◆ **GOAL OF THE EXERCISE**: Tally the lines below that hold the string "camera", and give only the tally.

Recorded data
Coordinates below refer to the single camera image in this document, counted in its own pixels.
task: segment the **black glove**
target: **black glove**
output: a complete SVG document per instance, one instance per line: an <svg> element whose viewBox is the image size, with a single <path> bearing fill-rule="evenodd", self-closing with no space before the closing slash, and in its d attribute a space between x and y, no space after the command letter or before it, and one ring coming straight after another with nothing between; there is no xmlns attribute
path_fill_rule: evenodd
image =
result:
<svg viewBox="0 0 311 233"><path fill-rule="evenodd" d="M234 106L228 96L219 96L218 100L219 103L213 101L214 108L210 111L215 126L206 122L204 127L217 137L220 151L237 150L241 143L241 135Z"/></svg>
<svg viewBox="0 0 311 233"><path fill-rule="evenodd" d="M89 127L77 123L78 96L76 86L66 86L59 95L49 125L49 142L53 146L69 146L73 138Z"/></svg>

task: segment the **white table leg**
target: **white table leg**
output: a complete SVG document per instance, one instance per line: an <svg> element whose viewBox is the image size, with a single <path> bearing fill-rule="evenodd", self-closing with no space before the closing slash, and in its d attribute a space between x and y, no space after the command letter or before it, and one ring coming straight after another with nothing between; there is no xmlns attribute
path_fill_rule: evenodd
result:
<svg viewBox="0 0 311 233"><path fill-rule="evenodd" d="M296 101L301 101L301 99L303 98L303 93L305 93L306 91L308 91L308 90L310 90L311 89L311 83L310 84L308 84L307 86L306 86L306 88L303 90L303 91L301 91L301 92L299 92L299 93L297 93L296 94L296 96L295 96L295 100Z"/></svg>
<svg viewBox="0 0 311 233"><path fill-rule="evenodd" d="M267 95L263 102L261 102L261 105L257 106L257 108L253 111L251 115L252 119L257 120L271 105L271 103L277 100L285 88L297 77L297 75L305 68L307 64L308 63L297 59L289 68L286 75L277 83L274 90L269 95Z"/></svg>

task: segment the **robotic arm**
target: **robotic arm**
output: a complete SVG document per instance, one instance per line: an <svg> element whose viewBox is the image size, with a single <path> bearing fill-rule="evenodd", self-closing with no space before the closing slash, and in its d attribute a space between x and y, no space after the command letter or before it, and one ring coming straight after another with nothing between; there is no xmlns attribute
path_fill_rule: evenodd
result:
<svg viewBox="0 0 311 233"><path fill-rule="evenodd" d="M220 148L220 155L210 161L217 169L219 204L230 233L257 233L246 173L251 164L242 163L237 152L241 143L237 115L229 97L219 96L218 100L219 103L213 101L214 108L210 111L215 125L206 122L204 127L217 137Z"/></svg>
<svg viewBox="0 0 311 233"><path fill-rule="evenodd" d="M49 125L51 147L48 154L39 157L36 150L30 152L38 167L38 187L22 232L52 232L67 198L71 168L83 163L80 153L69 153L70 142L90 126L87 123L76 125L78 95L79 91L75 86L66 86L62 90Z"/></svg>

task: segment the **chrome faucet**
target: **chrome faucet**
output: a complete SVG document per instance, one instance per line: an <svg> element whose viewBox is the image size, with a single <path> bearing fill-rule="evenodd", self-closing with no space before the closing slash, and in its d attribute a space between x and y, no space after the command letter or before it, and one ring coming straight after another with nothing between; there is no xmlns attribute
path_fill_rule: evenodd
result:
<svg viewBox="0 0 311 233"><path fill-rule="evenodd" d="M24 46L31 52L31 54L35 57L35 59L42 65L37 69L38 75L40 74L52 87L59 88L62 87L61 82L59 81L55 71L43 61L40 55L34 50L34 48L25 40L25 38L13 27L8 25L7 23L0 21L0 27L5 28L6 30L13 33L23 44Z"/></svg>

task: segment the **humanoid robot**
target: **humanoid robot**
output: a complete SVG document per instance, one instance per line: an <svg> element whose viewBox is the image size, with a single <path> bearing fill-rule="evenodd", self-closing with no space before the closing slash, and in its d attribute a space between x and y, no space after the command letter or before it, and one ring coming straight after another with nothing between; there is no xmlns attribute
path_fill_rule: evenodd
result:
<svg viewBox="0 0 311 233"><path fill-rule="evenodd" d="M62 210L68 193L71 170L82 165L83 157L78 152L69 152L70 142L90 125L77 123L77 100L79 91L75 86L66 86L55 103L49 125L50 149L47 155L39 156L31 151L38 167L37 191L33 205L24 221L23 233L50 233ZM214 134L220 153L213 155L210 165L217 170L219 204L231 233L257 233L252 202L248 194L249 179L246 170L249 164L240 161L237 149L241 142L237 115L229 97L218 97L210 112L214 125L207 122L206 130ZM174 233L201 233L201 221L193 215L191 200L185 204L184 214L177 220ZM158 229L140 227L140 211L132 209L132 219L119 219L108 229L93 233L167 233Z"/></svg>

---

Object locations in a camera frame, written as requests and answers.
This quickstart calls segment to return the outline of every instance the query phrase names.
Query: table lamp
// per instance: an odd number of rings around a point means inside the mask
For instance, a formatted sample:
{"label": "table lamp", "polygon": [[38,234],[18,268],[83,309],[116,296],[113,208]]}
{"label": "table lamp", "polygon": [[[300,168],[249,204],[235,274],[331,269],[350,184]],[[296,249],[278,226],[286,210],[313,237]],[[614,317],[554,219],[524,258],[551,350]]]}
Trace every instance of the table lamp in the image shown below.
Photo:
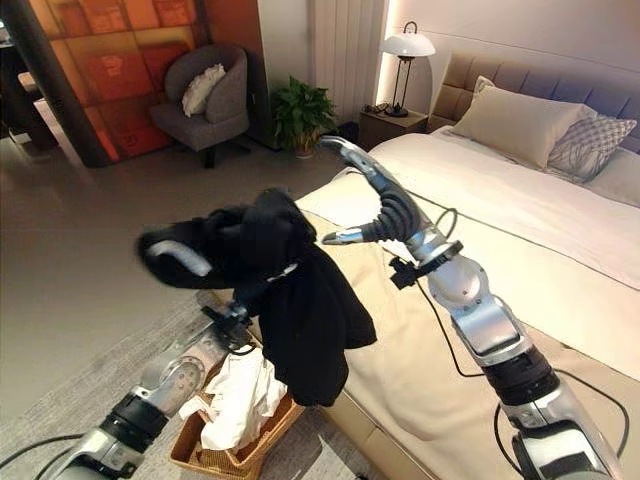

---

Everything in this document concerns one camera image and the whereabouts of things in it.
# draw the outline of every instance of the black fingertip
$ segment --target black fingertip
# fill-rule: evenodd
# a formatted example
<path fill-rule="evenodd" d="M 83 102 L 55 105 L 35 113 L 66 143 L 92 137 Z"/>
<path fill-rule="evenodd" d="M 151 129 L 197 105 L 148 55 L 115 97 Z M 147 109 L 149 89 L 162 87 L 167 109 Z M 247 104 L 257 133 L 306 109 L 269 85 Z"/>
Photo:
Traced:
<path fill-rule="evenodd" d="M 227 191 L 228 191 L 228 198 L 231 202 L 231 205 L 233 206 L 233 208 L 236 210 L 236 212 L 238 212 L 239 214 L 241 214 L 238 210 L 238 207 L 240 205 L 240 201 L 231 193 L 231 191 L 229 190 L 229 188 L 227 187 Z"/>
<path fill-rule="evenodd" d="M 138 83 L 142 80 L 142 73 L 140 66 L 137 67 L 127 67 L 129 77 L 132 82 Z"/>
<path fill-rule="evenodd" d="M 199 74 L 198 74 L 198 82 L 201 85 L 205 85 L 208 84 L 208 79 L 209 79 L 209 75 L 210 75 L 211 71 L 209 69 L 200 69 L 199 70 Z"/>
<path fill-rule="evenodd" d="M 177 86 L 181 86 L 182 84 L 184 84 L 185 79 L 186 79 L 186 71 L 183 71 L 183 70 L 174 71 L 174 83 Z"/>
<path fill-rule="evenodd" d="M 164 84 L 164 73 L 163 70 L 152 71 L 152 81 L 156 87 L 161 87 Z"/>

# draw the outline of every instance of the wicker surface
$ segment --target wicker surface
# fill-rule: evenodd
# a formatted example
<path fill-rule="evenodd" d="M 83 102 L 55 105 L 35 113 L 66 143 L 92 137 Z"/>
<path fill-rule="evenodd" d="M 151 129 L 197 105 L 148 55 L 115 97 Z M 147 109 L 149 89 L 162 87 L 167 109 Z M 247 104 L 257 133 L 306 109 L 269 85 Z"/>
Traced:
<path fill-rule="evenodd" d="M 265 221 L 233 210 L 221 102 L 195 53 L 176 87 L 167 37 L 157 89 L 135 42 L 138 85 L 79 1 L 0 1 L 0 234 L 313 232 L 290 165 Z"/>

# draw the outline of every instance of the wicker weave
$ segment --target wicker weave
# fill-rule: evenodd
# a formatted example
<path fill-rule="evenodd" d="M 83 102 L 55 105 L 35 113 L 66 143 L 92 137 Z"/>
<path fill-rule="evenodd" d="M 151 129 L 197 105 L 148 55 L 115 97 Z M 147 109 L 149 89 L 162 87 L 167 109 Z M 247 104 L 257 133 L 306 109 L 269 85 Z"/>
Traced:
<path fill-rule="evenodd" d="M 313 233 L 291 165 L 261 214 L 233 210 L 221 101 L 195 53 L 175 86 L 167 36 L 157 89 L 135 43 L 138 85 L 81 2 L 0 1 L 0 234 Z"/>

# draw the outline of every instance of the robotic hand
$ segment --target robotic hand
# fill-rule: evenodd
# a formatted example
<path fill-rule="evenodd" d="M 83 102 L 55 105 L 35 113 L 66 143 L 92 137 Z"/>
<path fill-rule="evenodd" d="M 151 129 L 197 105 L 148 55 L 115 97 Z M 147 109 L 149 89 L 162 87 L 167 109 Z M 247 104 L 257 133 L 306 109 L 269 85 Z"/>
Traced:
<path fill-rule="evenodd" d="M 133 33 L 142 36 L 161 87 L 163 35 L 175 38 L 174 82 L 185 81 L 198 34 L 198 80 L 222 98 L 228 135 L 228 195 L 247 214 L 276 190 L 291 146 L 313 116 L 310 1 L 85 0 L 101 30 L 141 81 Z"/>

◆ **TASK ANSWER**: 3